Somados à redução dos salários e à recessão, os cortes afetam, entre outros, o cinema, a indústria literária e a música.

No caso do cinema, a instituição responsável por seu fomento, o Incaa, demitiu 170 de seus 645 empregados, suspendeu o pagamento de horas extras e interrompeu a recepção de projetos por 90 dias.

Paula Orlando, uma produtora e diretora audiovisual de 31 anos que trabalha há 12 no setor, disse que "cada dia o panorama é mais obscuro".

"Estou considerando deixar o país para poder trabalhar na indústria audiovisual, as esperanças do setor na Argentina são muito baixas", contou a cineasta à AFP.

Milei diz que o governo deve escolher entre "financiar filmes que ninguém assiste" ou "dar comida às pessoas".

O Incaa, financiado principalmente com impostos sobre bilheteria e 25% da arrecadação do Ente Nacional de Comunicações, co-financia dezenas de filmes por ano, entre elas oito nomeadas ao Oscar, incluindo as ganhadoras "A História Oficial" (1985) e "O Segredo dos Seus Olhos" (2009).

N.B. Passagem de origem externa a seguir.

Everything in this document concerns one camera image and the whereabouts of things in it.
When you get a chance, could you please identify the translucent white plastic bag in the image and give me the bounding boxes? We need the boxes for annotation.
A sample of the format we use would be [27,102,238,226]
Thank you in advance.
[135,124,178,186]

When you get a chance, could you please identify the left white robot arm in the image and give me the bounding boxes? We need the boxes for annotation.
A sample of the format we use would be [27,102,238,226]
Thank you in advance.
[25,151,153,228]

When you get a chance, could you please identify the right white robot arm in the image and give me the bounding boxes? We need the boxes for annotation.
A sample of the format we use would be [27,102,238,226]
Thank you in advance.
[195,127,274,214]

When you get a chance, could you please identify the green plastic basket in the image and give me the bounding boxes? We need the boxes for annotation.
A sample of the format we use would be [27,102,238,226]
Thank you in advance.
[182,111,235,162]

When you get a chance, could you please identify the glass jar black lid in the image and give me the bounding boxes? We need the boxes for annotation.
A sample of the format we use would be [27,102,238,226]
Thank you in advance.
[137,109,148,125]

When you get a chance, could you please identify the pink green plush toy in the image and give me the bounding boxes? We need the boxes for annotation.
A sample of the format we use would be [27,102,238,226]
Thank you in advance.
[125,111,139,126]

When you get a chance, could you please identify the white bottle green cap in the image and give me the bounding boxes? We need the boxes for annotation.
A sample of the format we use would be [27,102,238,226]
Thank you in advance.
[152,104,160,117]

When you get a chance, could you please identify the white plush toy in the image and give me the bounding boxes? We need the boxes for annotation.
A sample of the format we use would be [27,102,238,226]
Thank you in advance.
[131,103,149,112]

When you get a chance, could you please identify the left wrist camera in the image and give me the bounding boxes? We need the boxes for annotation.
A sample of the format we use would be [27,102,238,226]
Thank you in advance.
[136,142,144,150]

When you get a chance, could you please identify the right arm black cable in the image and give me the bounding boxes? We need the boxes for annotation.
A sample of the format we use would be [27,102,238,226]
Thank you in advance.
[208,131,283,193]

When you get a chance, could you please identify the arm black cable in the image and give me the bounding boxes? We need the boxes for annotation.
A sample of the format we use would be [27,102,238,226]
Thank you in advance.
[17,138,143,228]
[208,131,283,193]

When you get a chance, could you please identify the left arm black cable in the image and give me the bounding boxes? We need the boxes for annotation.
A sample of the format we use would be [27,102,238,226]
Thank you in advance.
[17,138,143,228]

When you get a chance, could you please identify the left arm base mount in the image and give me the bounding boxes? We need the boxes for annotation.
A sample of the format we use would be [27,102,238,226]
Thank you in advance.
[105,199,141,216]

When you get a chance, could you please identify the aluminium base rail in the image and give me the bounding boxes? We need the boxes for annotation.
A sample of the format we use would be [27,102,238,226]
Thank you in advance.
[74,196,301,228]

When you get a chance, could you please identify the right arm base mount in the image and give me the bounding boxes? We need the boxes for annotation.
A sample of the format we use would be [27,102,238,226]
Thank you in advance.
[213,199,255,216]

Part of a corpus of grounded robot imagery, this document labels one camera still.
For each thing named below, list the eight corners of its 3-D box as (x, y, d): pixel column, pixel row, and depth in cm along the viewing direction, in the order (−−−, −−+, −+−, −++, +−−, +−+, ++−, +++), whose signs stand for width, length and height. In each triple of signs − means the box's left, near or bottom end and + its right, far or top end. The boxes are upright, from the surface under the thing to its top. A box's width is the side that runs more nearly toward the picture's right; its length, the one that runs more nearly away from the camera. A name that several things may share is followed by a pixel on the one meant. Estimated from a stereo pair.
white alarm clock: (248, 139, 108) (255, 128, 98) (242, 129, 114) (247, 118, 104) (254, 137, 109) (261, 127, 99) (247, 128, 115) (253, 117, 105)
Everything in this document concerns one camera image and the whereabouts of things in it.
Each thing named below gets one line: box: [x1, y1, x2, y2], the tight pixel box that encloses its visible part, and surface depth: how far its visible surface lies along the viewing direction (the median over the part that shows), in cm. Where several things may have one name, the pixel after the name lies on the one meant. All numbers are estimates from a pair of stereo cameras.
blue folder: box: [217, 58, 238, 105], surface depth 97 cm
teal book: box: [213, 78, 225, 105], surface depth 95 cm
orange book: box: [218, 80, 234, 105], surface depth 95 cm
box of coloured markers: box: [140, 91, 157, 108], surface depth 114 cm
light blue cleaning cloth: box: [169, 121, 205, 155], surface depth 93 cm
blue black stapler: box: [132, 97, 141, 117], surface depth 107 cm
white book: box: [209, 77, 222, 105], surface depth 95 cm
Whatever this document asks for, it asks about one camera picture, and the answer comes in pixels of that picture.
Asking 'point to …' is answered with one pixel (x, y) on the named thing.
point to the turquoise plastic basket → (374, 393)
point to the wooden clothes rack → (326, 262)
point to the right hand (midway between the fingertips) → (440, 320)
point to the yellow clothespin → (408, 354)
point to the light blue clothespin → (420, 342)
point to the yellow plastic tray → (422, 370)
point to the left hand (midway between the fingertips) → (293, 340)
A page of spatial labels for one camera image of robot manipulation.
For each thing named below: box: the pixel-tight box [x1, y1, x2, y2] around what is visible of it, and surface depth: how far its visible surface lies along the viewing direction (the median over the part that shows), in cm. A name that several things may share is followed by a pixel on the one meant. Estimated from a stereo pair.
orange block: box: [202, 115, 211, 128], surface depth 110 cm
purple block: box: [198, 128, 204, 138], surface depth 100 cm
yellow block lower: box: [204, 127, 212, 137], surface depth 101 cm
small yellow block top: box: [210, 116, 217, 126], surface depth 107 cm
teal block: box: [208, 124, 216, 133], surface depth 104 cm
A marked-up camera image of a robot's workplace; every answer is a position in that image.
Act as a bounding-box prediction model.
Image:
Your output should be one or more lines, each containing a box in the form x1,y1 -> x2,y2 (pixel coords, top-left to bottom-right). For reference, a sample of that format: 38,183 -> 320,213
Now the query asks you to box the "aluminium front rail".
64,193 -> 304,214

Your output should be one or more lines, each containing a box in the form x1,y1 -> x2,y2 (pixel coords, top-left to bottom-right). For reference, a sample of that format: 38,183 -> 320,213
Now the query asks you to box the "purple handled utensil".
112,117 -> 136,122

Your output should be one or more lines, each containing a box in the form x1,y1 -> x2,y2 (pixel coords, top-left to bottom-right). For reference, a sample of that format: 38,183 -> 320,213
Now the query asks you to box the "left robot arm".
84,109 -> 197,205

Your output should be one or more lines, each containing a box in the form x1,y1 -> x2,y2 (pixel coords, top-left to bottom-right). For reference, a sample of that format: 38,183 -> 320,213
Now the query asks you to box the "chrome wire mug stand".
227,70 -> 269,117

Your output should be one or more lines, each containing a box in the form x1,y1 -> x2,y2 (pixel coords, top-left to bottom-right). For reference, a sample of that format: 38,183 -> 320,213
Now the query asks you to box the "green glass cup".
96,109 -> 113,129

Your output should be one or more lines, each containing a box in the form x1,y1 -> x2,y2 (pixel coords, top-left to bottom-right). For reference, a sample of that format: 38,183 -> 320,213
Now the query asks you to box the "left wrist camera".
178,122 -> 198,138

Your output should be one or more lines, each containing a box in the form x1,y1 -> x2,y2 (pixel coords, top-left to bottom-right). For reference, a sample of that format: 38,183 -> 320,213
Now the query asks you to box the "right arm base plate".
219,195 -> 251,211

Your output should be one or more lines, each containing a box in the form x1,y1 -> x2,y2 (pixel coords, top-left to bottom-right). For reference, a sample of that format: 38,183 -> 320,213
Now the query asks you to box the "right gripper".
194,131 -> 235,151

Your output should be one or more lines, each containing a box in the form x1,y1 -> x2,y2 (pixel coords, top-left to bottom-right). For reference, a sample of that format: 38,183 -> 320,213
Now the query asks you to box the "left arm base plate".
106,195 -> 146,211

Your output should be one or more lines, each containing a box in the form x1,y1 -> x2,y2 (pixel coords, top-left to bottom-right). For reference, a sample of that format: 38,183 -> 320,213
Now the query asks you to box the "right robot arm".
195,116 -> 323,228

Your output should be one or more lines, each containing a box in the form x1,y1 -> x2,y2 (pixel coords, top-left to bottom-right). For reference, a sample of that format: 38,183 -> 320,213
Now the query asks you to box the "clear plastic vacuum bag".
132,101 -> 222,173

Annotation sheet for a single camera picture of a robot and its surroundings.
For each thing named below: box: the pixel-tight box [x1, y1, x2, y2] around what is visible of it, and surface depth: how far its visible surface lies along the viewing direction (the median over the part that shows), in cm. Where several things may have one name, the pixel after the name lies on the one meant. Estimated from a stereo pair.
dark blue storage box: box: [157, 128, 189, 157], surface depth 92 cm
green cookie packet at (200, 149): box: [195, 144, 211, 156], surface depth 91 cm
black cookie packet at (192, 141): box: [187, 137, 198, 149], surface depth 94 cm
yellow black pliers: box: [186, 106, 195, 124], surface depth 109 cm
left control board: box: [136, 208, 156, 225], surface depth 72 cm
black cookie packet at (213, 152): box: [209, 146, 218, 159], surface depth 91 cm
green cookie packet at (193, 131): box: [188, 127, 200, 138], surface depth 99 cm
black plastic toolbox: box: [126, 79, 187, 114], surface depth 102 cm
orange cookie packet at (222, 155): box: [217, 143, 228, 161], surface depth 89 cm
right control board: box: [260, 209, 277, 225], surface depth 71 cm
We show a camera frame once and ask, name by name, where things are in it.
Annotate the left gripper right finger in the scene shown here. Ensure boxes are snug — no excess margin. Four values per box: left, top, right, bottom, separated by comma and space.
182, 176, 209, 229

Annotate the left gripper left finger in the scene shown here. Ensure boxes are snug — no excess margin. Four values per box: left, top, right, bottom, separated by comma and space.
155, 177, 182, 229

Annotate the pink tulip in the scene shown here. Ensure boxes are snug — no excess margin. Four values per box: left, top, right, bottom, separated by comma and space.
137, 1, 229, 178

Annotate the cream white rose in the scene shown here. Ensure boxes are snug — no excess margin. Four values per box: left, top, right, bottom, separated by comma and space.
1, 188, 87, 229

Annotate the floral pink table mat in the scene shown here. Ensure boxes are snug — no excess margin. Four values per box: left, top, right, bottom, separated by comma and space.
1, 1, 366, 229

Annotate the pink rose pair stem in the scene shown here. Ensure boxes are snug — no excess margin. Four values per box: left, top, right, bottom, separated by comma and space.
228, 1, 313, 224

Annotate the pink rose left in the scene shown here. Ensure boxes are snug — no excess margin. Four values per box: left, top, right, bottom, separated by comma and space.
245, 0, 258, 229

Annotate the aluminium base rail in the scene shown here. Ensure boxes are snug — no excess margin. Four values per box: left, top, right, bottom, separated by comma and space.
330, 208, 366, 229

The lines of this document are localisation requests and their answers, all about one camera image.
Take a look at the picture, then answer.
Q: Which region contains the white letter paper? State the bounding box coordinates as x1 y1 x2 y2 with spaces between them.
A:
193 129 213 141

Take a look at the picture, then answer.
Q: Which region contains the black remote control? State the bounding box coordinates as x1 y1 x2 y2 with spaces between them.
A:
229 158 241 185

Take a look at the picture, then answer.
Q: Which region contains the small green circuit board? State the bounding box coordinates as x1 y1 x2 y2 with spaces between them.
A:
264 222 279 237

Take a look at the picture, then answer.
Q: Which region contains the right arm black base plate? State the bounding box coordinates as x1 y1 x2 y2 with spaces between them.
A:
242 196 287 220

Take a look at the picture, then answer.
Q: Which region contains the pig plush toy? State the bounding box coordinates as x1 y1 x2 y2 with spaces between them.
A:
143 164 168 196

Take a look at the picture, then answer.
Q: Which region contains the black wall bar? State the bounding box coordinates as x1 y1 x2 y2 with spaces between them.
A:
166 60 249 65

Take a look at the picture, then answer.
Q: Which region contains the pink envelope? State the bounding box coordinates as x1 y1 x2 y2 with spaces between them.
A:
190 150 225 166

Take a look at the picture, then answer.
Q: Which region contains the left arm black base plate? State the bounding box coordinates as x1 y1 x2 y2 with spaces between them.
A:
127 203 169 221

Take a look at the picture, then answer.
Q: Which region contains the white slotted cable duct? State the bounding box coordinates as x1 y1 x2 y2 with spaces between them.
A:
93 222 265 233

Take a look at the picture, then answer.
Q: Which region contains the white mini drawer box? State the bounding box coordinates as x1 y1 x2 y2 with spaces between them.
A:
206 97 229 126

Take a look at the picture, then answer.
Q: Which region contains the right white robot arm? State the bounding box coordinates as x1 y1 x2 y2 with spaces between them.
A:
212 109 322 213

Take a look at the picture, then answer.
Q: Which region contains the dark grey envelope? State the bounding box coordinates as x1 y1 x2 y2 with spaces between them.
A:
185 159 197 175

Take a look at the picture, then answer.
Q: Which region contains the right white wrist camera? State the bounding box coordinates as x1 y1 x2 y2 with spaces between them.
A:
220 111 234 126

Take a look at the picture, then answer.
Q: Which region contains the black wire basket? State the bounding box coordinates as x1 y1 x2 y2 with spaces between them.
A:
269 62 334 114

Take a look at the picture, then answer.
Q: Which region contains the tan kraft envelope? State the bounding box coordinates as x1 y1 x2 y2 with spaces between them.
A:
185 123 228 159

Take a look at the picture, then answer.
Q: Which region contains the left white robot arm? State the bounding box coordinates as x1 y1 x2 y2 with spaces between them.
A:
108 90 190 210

A icônica Mirtha Legrand, conhecida há décadas como apresentadora de televisão, classificou como "terrível" a situação do Incaa: "Dá uma sensação de rancor, de não querer o cinema argentino, de não valorizá-lo".

- À beira do precipício -

Diretores como Pedro Almodóvar e Aki Kaurismäki expressaram sua preocupação em janeiro e, este mês, os irmãos Dardenne, Claire Denis e Viggo Mortensen publicaram um artigo intitulado "O cinema argentino está à beira do precipício".

Mas enquanto o cinema é o mais afetado, a música e o mundo do livro também sofrem o impacto.

Em janeiro, músicos como Charly García e Fito Páez estiveram entre os milhares de artistas que assinaram uma carta rejeitando um projeto de Milei, a Lei Ômnibus, que em sua versão original fechava os órgãos de fomento à cultura e revogava a lei de defesa da atividade livreira.

No setor editorial, o presidente da Câmara Argentina do Livro, Martín Gremmelspacher, garantiu à AFP que a revogação dessa lei prejudicaria as pequenas e médias livrarias e considerou que até agora o governo mostrou "um forte viés contra as indústrias culturais".

Gremmelspacher assegurou que, em meio a uma forte recessão, as vendas de livros caíram 30% tanto em janeiro quanto em fevereiro, em comparação com os mesmos meses de 2023.

- Futuro perigoso -

As indústrias culturais geram pelo menos 300.000 empregos formais, embora a informalidade torne difícil medir sua dimensão total, disse à AFP o ex-diretor nacional de indústrias culturais (2019-2023), Luis Sanjurjo, professor de políticas culturais na Universidade de Buenos Aires.

Para o professor, "a grande armadilha é acreditar que o mercado substitui o Estado e em nenhum país capitalista sério do mundo você tem ausência do Estado" no desenvolvimento de políticas para pequenas e médias empresas culturais.

Além disso, Sanjurjo considerou que o governo travou uma batalha "com a cultura porque entende que é um dos fatores que ameaça o que conseguiram instalar a partir da circulação de certos discursos em redes sociais".

Em fevereiro, Milei publicou no X (ex-Twitter) um comunicado intitulado "Desmontando o Gramsci cultural", que visava os artistas que recebem apoio do Estado: "É uma arquitetura cultural projetada para sustentar o modelo que beneficia os políticos".

O ministro da Cultura, Leonardo Cifelli, afirmou ao jornal La Nación que a interrupção dos auxílios é devido às questões de "transição administrativa", sem esclarecer quando serão retomadas.